In Portugal it is customary to say Good-bye to other guests in a restaurant, at least to those sitting at adjoining tables. Etiquette has to be observed. Michael had made eye contact even earlier. Michael and his companion bowed to them with "Boa noite, Senhoras! Bom Ano Novo!" (Good night, ladies; good night, sweet ladies; good night, good night!), which was accepted and reciprocated with loud applause, as if it had come from the Prince of Denmark and his love.

The youngest of the women raised up an anti-AIDS poster which had been prominently displayed all over Porto and sadly had given the Pope an attack of migraine which lasted for five months and prevented him from coming to Fatima on 13 May 2000. The text was "Feliz Ano 2000" (Merry Year 2000), with a small SIDA-message in the bottom right corner. The "Feliz Ano 2000" was repeated all over the poster, always slightly out of alignment to avoid the formation of columns, in many cheerful colours. The innumerable zeros, however, were made of condones. You cannot imagine a merrier year 2000.

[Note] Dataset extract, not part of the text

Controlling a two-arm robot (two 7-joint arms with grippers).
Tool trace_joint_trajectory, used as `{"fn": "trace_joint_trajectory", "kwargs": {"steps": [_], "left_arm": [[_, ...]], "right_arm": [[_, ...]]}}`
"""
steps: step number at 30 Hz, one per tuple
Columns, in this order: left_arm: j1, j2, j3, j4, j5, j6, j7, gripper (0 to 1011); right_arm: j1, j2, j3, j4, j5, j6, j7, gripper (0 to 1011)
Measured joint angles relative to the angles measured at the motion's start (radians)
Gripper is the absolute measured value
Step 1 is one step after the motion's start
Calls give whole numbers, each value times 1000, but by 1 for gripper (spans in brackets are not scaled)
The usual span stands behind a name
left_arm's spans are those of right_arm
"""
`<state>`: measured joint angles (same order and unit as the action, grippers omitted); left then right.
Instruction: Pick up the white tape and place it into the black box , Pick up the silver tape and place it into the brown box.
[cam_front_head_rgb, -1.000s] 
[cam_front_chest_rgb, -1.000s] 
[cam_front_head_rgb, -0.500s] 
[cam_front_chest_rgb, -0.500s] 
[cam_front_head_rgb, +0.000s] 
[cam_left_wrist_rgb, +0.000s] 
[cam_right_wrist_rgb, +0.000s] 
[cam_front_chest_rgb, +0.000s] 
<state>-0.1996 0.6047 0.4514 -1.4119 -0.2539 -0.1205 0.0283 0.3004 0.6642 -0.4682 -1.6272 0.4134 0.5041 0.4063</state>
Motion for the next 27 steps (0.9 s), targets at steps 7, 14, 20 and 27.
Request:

They walked back to the car, a long walk, the streets were still very quiet. If there are any millennium parties taking place, they are certainly very discreet. They made love in the car, its windows misted, the erect lighthouse of Foz faintly visible in the distance, raced back to the Countess's apartment, switched on the lights, opened the windows just in time to let the victorious millennium in before it shattered them, while all the factory sirens went off to a man, the dogs started barking, and some fireworks shot up in the distance.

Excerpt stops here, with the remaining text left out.